Soon after the courtroom setback, the Public Broadcasting Service, which for 13 seasons has broadcast Stouffer's Wild America series, began its own review of his techniques. In December, PBS will decide whether to renew its distribution contract with Stouffer for 1997. "At this point," says a network spokesman, "it's unclear whether the program will continue on PBS."
For its part, the IWFF jumped into the fray with a workshop on "the Marty Stouffer affair," an afternoon roundelay that among other things touched on the accusations that Stouffer has faked scenes and harmed animals. In a sequence showing a deer under attack by mountain lions, for example, Stouffer allegedly set two tame cats loose on a tame mule deer, a bit of stagecraft that resulted in the deer being chased off a cliff.

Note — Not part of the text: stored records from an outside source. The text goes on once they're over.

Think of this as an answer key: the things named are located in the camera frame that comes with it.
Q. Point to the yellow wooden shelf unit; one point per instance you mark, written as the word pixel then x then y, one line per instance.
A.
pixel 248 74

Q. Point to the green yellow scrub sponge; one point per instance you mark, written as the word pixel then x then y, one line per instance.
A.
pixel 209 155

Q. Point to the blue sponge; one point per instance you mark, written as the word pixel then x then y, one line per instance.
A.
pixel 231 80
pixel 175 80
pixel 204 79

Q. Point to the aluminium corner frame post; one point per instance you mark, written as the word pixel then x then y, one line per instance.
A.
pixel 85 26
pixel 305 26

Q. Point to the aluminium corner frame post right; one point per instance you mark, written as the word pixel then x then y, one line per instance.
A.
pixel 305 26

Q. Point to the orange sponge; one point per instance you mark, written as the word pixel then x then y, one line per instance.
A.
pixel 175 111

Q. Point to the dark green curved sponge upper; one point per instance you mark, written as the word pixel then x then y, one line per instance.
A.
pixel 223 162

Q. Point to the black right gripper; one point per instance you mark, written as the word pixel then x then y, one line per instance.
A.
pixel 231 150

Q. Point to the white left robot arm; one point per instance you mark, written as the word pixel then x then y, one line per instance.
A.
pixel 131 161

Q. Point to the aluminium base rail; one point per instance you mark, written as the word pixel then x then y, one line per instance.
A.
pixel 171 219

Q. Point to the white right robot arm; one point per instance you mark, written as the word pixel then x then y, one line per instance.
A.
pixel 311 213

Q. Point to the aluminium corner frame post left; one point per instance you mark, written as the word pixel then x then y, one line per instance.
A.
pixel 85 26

Discussion also focused on what many consider the controversy's broader significance: The growing schism between wildlife filmmakers who answer to the public's desire for racier, bloodier entertainments and those who place naturalism before commercialism. "It's a choice you have to make early on: Do I fake stuff or not?" says Ray Paunovich, a filmmaker who has produced work for the PBS television series Nova. "I choose not to, but you can see how those decisions get harder when Stouffer is making millions and there are months when I can't pay my electric bill."

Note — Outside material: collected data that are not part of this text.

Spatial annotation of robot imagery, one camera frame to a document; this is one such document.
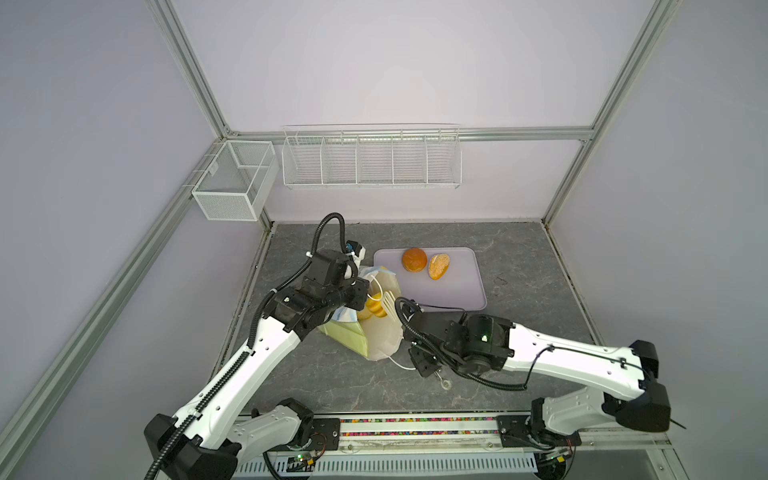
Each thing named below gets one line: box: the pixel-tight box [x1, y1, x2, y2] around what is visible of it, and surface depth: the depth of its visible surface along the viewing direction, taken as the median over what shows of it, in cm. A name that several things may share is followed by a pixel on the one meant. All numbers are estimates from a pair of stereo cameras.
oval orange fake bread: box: [428, 254, 450, 281], surface depth 104 cm
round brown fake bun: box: [401, 247, 428, 273], surface depth 107 cm
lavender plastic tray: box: [374, 247, 487, 311], surface depth 107 cm

Wild America has earned Stouffer an estimated $18 million during its run, a figure that will increase with the release later this year of the Warner film Wild America: The Movie. Stouffer also profits from the sale of videos, including sensational offerings such as his successful Dangerous Encounters documentary.
To some, the moralizing over Stouffer is overblown. "This is really a controversy over labeling," suggests Paunovich. "If Stouffer acknowledged in his films that some manipulation was occurring, I don't think there would be an outcry."
Charles Jonkel, a biologist and filmmaker who founded the IWFF, takes a harder line, especially since the rap on Stouffer involves alleged animal abuse. "When people watch his films, they're being misled," he says. "We'll lose the confidence of all viewers if things like this continue."